Sanad_lite

Multi-user, browser-audio fork of Sanad. The full Sanad robot stack (arm, macros, camera, live conversation subprocess) was stripped out; what remains is a small FastAPI dashboard for typed-replay TTS and saved-record management where all audio plays in each user's own browser, not on the host machine.

┌────────────────────────────────────────────────────────────────────┐
│  Dashboard (FastAPI) ── http://<host>:8000                         │
│  ├─ /login                Cookie-session auth                      │
│  ├─ Voice & Audio         Gemini API key, Typed Replay (TTS)       │
│  ├─ Recordings            Saved WAVs — Play / Raw / Download / Del │
│  │                        plus "Delete All"                        │
│  └─ Settings & Logs       Scripts, system prompt, live log tail    │
└────────────────────────────────────────────────────────────────────┘

Run on your laptop

pip install --user \
  fastapi 'uvicorn[standard]' itsdangerous python-multipart pydantic \
  websockets

cd /home/zedx/Robotics_workspace/yslootahtech/Project/Sanad_lite
SANAD_DASHBOARD_HOST=127.0.0.1 python3 main.py

Open http://127.0.0.1:8000 and sign in with:

Username: lkasjda213h Password: kj812bf@jdon

Setting SANAD_DASHBOARD_HOST=127.0.0.1 keeps the server bound to localhost; omit it to auto-bind to wlan0's IP so colleagues on the LAN can reach it at http://<your-ip>:8000.

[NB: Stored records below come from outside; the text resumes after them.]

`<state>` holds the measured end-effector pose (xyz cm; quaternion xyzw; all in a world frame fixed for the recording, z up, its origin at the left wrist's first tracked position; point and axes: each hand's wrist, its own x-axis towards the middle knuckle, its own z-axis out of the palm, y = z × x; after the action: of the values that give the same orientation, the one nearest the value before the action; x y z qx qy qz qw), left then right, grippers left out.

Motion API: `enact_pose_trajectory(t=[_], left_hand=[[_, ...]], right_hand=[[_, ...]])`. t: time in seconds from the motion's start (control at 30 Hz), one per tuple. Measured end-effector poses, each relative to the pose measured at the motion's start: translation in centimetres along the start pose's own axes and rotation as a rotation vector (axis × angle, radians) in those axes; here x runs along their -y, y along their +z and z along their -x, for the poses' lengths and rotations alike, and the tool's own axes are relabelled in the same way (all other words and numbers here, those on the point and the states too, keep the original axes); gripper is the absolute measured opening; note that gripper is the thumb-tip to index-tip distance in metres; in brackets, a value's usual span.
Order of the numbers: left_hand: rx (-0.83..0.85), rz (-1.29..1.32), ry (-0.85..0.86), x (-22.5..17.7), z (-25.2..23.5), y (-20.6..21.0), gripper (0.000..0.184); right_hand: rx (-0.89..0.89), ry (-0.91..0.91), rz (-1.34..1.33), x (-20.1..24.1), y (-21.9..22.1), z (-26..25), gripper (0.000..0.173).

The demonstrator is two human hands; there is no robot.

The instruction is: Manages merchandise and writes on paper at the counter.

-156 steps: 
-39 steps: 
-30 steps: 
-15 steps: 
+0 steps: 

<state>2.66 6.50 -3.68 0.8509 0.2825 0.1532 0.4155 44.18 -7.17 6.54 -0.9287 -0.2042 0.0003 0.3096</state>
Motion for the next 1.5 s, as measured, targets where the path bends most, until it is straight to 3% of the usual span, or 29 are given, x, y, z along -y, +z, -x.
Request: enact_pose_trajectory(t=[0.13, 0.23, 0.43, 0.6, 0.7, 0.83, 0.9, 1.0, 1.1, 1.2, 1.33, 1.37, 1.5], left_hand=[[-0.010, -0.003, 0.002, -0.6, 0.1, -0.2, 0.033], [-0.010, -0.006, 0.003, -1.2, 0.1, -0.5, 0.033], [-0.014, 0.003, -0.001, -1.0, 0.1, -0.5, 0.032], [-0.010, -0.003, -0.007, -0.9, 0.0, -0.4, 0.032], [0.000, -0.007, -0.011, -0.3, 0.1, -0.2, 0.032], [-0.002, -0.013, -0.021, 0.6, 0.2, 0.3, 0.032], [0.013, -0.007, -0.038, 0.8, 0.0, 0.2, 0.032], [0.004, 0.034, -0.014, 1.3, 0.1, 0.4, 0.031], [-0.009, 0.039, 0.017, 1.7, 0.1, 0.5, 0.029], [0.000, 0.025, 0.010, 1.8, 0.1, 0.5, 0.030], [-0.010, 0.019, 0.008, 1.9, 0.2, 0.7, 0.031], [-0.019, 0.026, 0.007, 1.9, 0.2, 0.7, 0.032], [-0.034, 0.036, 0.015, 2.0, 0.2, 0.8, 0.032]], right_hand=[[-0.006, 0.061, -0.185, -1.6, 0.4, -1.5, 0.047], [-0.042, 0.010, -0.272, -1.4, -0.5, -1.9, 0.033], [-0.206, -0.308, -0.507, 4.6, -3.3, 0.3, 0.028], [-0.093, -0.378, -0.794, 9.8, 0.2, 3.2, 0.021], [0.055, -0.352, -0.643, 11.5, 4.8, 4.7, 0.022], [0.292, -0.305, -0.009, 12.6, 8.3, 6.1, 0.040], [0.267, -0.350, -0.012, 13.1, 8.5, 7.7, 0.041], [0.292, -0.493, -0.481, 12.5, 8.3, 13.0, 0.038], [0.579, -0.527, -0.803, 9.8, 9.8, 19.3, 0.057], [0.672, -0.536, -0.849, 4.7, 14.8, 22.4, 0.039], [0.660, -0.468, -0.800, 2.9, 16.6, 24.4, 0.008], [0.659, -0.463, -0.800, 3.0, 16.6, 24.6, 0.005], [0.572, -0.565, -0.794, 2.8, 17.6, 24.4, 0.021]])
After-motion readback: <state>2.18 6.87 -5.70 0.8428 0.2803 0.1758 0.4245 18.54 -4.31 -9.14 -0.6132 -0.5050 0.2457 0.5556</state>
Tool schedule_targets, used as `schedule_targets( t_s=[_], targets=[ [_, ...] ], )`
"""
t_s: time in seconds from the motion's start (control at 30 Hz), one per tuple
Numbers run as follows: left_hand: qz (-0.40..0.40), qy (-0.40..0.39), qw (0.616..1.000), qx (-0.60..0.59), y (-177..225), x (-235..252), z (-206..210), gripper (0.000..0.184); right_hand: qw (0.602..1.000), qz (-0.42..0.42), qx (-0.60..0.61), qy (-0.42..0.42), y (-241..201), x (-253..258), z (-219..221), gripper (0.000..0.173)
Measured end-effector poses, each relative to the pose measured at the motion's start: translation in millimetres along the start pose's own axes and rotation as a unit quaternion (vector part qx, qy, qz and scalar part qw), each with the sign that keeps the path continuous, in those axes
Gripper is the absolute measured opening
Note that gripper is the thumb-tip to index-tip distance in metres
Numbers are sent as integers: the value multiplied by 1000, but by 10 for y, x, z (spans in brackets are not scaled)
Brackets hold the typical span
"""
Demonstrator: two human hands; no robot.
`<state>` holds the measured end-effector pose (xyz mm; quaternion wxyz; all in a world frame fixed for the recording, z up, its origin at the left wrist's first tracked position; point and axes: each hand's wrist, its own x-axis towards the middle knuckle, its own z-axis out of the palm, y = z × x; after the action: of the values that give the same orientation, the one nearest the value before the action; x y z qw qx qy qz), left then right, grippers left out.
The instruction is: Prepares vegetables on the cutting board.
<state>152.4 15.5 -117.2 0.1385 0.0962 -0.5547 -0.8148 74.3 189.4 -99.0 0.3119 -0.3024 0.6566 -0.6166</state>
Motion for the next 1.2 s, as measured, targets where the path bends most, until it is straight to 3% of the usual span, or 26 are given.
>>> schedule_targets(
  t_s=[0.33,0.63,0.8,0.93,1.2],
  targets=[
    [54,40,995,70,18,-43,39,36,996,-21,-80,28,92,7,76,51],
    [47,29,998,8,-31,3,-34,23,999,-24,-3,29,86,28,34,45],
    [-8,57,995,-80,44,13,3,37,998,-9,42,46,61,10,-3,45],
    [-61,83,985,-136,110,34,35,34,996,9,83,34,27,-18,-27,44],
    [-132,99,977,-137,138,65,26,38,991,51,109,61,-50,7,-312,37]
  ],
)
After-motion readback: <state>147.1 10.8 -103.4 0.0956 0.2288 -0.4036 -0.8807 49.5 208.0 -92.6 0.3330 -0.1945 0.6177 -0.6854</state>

The websockets package is needed because the Gemini Live TTS used by Typed Replay opens a WebSocket to Google. Everything else (records list, records delete-all, login, logs) works without it.

Gemini API key — required, none ships with the repo. The api_key in config/core_config.json (gemini_defaults) is intentionally empty (""). Typed Replay / Gemini TTS won't work until you supply one:

paste it in the dashboard → Voice & Audio → Gemini API Key (hot-swap, no restart), or

export SANAD_GEMINI_API_KEY=AIza... before python3 main.py, or

set gemini_defaults.api_key in config/core_config.json.

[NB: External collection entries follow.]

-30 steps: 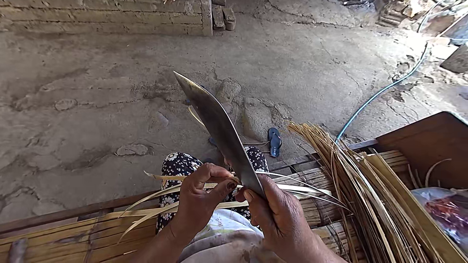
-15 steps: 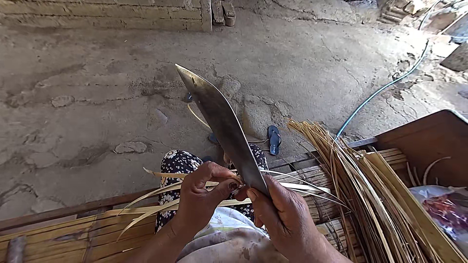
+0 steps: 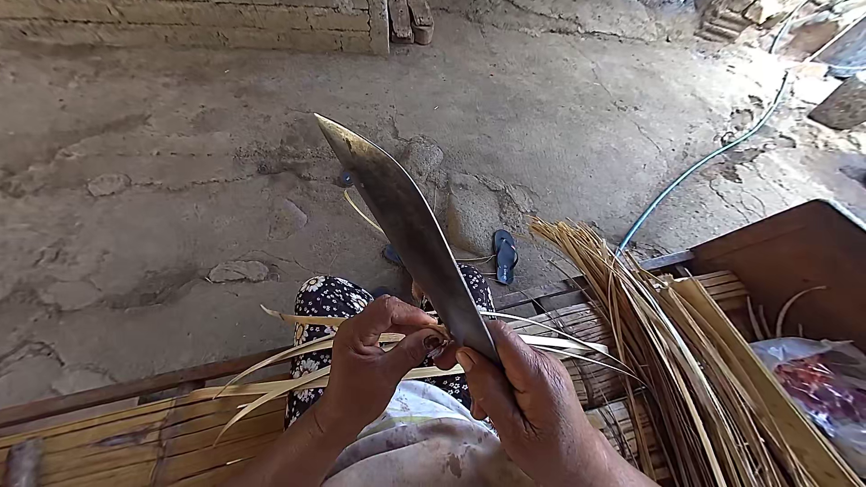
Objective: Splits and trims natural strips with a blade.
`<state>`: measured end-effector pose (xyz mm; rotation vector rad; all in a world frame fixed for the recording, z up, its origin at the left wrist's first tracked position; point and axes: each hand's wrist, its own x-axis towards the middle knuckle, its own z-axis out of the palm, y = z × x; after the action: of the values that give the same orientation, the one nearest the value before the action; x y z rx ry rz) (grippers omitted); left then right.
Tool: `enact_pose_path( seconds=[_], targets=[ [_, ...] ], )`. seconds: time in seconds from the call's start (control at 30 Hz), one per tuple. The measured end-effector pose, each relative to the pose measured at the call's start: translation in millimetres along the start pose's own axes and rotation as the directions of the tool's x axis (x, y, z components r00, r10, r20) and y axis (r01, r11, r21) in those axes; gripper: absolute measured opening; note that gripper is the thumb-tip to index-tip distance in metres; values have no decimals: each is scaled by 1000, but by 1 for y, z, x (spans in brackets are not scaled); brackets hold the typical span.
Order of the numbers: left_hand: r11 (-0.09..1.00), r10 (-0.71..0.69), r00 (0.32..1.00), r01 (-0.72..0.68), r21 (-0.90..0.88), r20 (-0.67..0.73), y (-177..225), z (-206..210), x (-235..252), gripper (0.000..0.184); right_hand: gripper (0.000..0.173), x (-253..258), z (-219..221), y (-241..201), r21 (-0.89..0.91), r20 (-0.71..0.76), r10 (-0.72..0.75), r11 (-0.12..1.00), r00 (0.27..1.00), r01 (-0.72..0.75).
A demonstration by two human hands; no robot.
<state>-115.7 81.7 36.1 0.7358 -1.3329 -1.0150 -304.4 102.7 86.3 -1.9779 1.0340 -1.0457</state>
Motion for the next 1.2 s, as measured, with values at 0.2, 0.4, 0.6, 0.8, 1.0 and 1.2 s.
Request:
enact_pose_path(
  seconds=[0.2,0.4,0.6,0.8,1.0,1.2],
  targets=[
    [1000,-6,1000,7,-8,8,0,-2,0,11,18,1,1,0,-88,3,-33,996,999,34],
    [998,-17,1000,18,-58,19,-2,-3,-3,9,17,0,5,4,-178,35,-44,983,998,50],
    [994,-36,999,39,-100,41,-4,-6,-6,9,16,0,8,8,-158,67,-47,986,997,57],
    [986,-25,997,37,-161,75,-5,-8,-7,9,16,1,10,11,-161,87,-100,980,991,113],
    [993,7,999,-1,-116,49,-6,-9,-11,10,17,0,13,9,-104,113,-65,992,992,76],
    [997,41,999,-40,-60,15,-9,-6,-14,9,17,1,11,5,-19,149,36,999,988,-34]
  ],
)
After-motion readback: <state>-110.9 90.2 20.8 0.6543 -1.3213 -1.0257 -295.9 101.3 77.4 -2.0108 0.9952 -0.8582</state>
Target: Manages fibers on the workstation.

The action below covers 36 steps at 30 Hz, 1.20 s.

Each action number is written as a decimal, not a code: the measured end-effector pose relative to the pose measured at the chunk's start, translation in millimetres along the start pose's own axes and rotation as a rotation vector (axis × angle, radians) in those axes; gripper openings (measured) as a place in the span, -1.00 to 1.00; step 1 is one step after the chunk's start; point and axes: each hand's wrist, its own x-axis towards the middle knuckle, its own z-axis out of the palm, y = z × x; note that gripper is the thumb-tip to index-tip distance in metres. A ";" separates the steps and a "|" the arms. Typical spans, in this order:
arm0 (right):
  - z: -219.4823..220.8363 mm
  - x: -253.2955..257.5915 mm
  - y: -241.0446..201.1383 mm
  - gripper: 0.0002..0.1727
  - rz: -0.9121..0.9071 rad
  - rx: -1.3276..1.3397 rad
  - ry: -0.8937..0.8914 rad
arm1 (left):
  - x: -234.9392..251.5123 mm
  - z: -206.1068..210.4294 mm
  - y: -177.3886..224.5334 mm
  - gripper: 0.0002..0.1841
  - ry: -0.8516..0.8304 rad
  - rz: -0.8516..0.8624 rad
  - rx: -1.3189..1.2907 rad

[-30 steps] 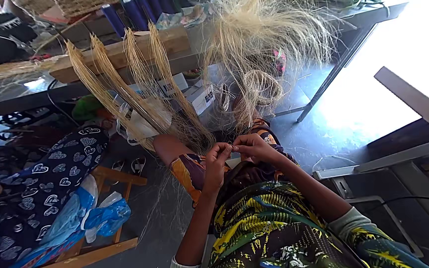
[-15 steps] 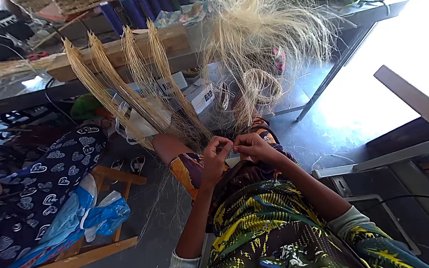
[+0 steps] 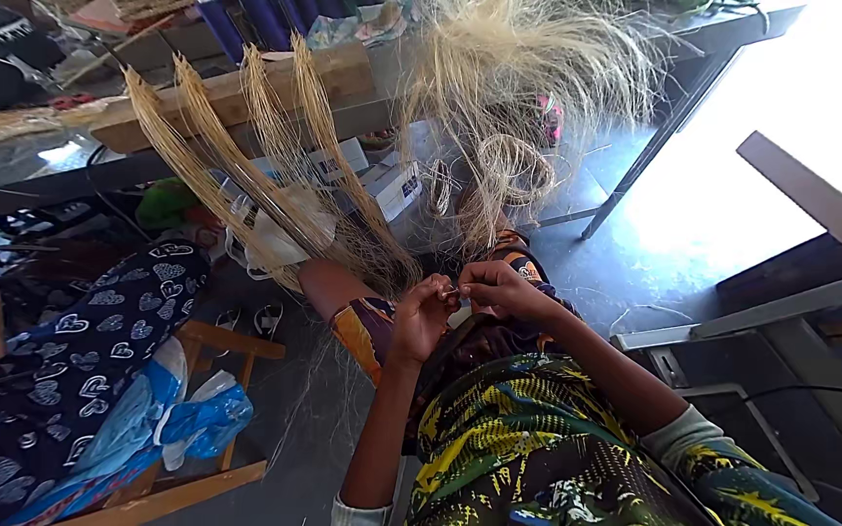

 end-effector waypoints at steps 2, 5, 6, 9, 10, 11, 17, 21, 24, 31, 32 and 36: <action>-1.0 -0.5 -0.4 -0.81 -0.003 0.037 0.003 | -1.4 -1.9 1.0 -0.69 -0.033 0.033 0.148; -0.7 -0.8 0.0 -0.79 -0.003 0.114 0.001 | -2.1 -6.6 3.7 -0.71 -0.159 0.061 0.188; -0.2 -0.5 0.1 -0.78 -0.003 0.141 0.005 | -1.8 -8.0 3.9 -0.72 -0.200 0.067 0.157; 1.0 -0.2 0.6 -0.79 -0.009 0.201 0.001 | -1.9 -10.3 4.2 -0.75 -0.267 0.067 0.086; 1.2 -0.2 0.3 -0.79 -0.012 0.216 -0.002 | -1.9 -11.0 4.1 -0.76 -0.285 0.067 0.077; 1.2 -0.2 -0.1 -0.79 -0.019 0.227 -0.005 | -2.0 -12.2 3.8 -0.78 -0.307 0.069 0.073; 3.7 0.3 0.8 -0.79 -0.082 0.274 -0.006 | 0.1 -18.0 1.7 -0.95 -0.377 0.154 -0.053; 7.1 1.6 4.4 -0.80 -0.141 0.296 0.010 | -0.1 -10.4 -2.3 -0.94 -0.292 0.071 -0.335; 7.6 2.6 7.0 -0.81 -0.184 0.264 0.023 | 1.7 0.7 -5.9 -0.91 -0.291 0.030 -0.508; -0.4 -0.9 3.4 -0.88 -0.234 0.164 0.125 | -5.5 0.0 9.2 -0.87 -0.184 -0.009 0.053; -3.0 -1.6 3.0 -0.89 -0.233 0.137 0.146 | -7.1 -2.5 14.1 -0.86 -0.161 -0.019 0.232; -2.1 -1.7 7.9 -0.87 -0.226 0.057 0.168 | -9.8 -5.5 22.0 -0.78 -0.191 -0.020 0.384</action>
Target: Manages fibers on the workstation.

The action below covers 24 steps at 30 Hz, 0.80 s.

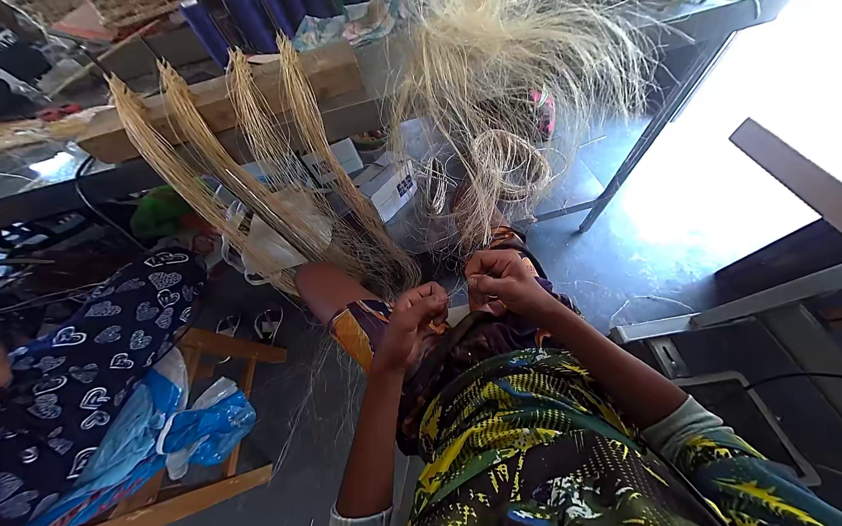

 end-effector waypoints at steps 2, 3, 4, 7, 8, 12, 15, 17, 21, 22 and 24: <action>1.5 0.2 1.6 -0.86 -0.016 -0.022 -0.003 | 0.9 0.4 -1.1 -0.79 -0.019 0.060 -0.159; 2.4 0.4 0.8 -0.85 -0.024 -0.030 -0.006 | 2.0 0.5 -2.8 -0.80 -0.020 0.091 -0.243; 3.6 0.5 -0.8 -0.85 -0.033 -0.042 -0.004 | 2.9 1.1 -4.9 -0.81 -0.021 0.117 -0.306; 6.5 0.4 -6.5 -0.86 -0.064 -0.102 0.010 | 5.4 6.6 -12.0 -0.86 -0.012 0.173 -0.457; 7.6 0.6 -7.8 -0.87 -0.077 -0.126 0.014 | 6.0 8.1 -14.0 -0.88 -0.012 0.185 -0.498; 10.7 0.3 -9.5 -0.89 -0.112 -0.230 0.034 | 8.7 10.6 -18.9 -0.91 -0.036 0.221 -0.577; 11.7 0.8 -10.2 -0.89 -0.108 -0.258 0.034 | 9.1 8.6 -20.5 -0.92 -0.032 0.234 -0.594; 12.5 1.7 -12.5 -0.88 -0.112 -0.269 0.022 | 9.5 6.8 -19.6 -0.91 -0.012 0.231 -0.606; 13.3 2.2 -10.8 -0.87 -0.140 -0.329 0.016 | 10.0 6.3 -20.2 -0.89 0.041 0.224 -0.612; 13.6 2.8 -9.4 -0.87 -0.143 -0.333 0.016 | 10.6 6.5 -21.1 -0.88 0.044 0.226 -0.635; 14.4 2.6 -7.0 -0.86 -0.149 -0.331 0.014 | 11.0 7.4 -22.9 -0.88 0.047 0.230 -0.669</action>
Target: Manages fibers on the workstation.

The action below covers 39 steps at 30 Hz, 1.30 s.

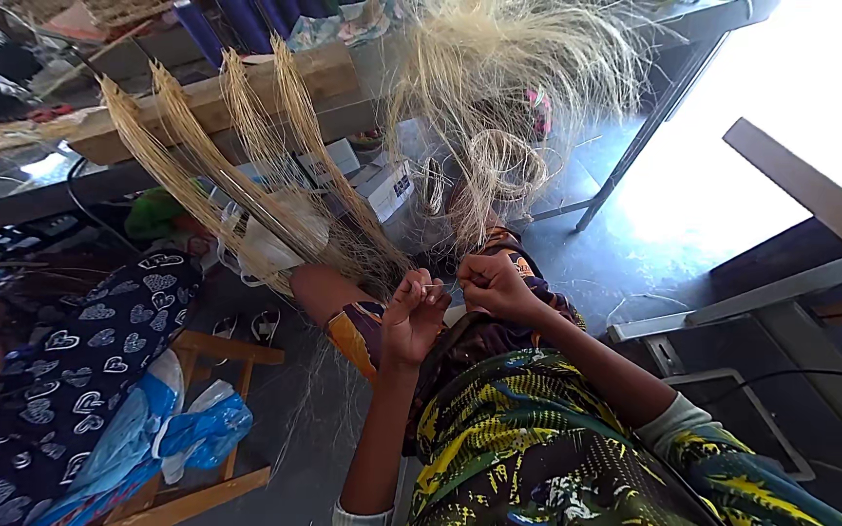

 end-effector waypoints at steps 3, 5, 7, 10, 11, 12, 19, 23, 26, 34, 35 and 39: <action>1.1 -1.2 3.8 -0.86 0.008 -0.003 -0.010 | 0.3 -0.9 -0.3 -0.89 -0.002 0.000 0.020; 1.3 -2.4 7.1 -0.86 0.032 0.010 -0.024 | 0.7 -3.8 -0.3 -0.89 0.014 -0.006 0.039; 1.4 -1.8 8.8 -0.85 0.048 0.008 -0.029 | 1.2 -4.7 -0.7 -0.88 0.042 -0.019 0.015; 0.1 -1.2 10.6 -0.86 0.046 0.000 -0.031 | 1.5 -2.0 -2.8 -0.88 0.049 -0.021 0.010; -0.1 -1.5 12.3 -0.86 0.039 0.001 -0.033 | 1.8 -2.6 -2.9 -0.88 0.053 -0.021 0.029; -0.7 -2.0 14.2 -0.87 0.037 0.007 -0.033 | 2.1 -4.4 -3.0 -0.87 0.058 -0.026 0.049; -13.8 -1.6 14.5 -0.87 0.178 0.066 -0.011 | 3.4 -9.5 -1.7 -0.70 0.225 -0.058 0.057; -18.0 -0.4 13.9 -0.84 0.143 0.061 0.001 | 4.7 -12.6 2.1 -0.67 0.230 -0.052 0.008; -18.6 0.3 9.7 -0.83 0.145 0.046 0.007 | 4.8 -13.9 4.0 -0.65 0.227 -0.065 -0.001; -23.9 0.9 0.1 -0.90 0.054 0.033 0.014 | 1.6 -23.8 14.0 -0.36 0.221 0.218 0.672; -24.4 0.9 -1.3 -0.91 0.041 0.035 0.013 | 1.8 -26.6 16.3 -0.43 0.181 0.265 0.740; -24.8 0.8 -7.5 -0.91 0.022 0.060 0.010 | 1.6 -20.6 18.7 -0.65 -0.024 0.366 0.976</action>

Get a key at https://aistudio.google.com/apikey.

The other heavy deps (pyaudio, transformers, torch) are listed in requirements.txt but are not required for the lite dashboard. They were leftovers from the parent Sanad project and may still be imported lazily by voice/audio_manager.py / voice/local_tts.py on construction — failures are caught silently in main.py.

Run on the server

Replace the SSH/IP/path placeholders with your server's values:

# 1. Install deps once on the server
ssh <user>@<server-ip> 'pip install itsdangerous fastapi "uvicorn[standard]" python-multipart pydantic websockets'

# 2. Push the lite tree
rsync -av --delete \
  --exclude=__pycache__ --exclude=logs --exclude=data \
  /home/zedx/Robotics_workspace/yslootahtech/Project/Sanad_lite/ \
  <user>@<server-ip>:~/Sanad_lite/

# 3. Start it on the server (SSH in first, then run)
ssh <user>@<server-ip>
cd ~/Sanad_lite
python3 main.py

Then open http://<server-ip>:8000 and sign in with lkasjda213h / kj812bf@jdon.

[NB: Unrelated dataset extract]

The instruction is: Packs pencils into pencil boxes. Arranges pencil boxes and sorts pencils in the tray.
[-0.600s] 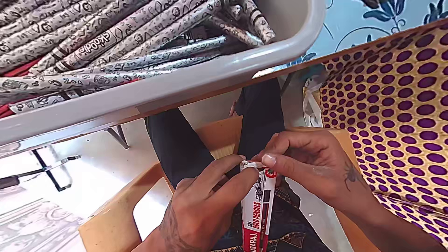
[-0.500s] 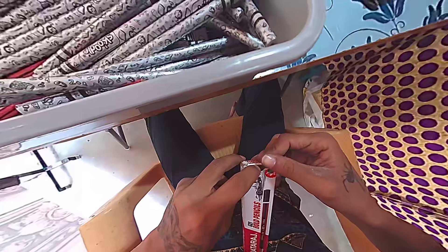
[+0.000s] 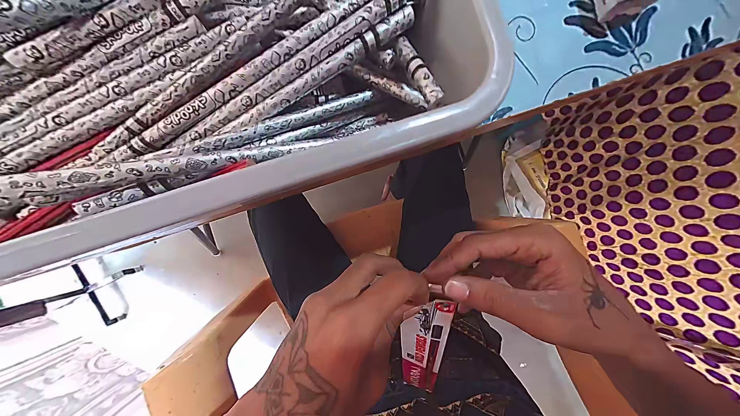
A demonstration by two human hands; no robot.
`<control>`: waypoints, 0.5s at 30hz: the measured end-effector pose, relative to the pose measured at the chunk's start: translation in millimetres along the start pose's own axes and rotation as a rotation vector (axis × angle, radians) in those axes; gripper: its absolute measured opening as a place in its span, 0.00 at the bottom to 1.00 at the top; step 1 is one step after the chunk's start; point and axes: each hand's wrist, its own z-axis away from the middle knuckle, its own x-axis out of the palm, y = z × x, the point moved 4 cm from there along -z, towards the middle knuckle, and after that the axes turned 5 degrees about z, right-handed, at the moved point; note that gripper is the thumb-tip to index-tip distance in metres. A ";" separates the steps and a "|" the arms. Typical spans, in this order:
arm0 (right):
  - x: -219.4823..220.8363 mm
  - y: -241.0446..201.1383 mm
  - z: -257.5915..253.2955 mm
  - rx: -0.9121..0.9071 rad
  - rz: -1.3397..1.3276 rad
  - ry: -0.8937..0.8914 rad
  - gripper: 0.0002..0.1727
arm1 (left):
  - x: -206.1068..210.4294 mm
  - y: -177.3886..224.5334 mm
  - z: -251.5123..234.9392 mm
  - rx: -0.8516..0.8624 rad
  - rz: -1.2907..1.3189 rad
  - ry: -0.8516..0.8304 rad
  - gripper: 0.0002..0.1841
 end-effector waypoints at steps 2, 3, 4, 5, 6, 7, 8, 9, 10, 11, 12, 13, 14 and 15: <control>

To leave it running after you log out, use tmux, screen, nohup, or the systemd unit at shell_scripts/sanad.service (edit the paths inside to match your install).

Credentials are in config/core_config.json:

"auth": {
  "username": "lkasjda213h",
  "password": "kj812bf@jdon"
}

Change them before any non-LAN deployment. The session cookie is signed with a fresh secret each time main.py starts, so a restart logs every user out.

For a stronger setup, replace the plaintext check with a bcrypt hash in dashboard/routes/auth.py.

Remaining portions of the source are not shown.